Este pesquisa, que ainda se encontra em andamento, apresentou a análise
comparativa entre os métodos e elementos construtivos das casas rurais do norte da Itália e
das casas dos imigrantes italianos no Rio Grande do Sul, construídas no final do século XIX
e início do século XX. Pretende-se dar continuidade aos estudos, esperando-se obter no
futuro informações mais aprofundadas.

5. AGRADECIMENTOS
Os autores agradecem ao CNPq pela concessão de bolsa PIBIC - UFSC, ao Grupo
Interdisciplinar de Estudos da Madeira (GIEM) e ao apoio institucional do Programa de Pós
Graduação em Arquitetura e Urbanismo da Universidade Federal de Santa Catarina
(PósARQ).

6. REFERÊNCIAS BIBLIOGRÁFICAS
PALLONI, Renata. La casa rural en Las Marcas (Italia). In: TERCER CONGRESO
NACIONAL DE HISTORIA DE LA CONSTRUCCIÓN, 3., 2000, Sevilla. Actas del Tercer
Congreso Nacional de Historia de la Construcción. Sevilla: CEHOPU, 2000. p. 779 - 788.

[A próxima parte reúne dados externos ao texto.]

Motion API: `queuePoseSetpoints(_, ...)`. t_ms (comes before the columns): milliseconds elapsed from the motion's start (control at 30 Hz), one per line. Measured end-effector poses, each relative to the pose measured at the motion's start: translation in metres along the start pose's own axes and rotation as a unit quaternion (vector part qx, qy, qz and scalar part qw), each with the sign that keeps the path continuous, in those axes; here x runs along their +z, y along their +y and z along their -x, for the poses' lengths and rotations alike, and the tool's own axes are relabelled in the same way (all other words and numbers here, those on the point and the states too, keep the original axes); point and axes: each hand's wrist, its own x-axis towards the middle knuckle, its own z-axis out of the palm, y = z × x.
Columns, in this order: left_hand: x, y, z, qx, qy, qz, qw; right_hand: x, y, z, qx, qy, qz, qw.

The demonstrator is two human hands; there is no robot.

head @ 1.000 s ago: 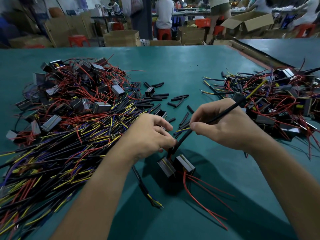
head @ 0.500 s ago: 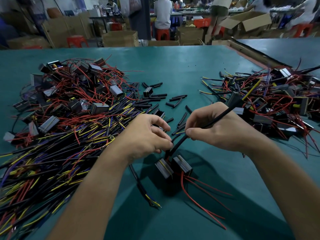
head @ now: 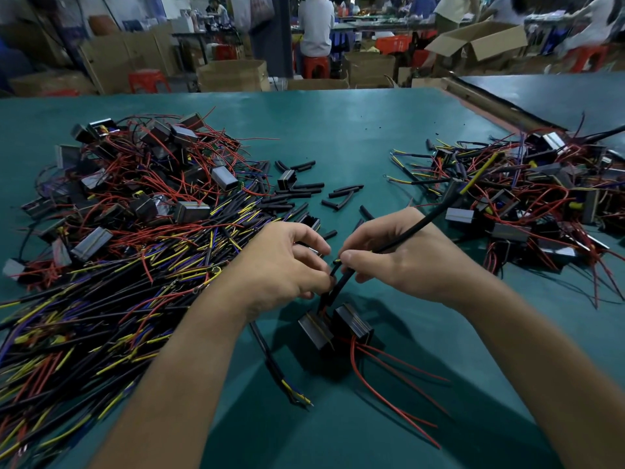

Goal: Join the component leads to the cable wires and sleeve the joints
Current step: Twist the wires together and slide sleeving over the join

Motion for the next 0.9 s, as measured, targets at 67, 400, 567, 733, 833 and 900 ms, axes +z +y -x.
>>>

Disponível em: <http://www.sedhc.es/biblioteca/actas/CNHC3_091.pdf>. Acesso em: 01
jun. 2017.
POSENATO, Júlio. Arquitetura da Imigração italiana no Rio Grande do Sul, Est- Educs,
1983.
POSENATO, Júlio. A arquitetura do Norte da Itália e das colônias italianas de pequena
propriedade no Brasil, In: Turbulência cultural em cenários de transição: o século XIX Ibero-
americano p. 51 a 88. Marcondes, N; Bellotto, M. (org.) Edusp, 2005.
WEIMER, Günter. Arquitetura popular brasileira. Martins fontes, São Paulo, 2012.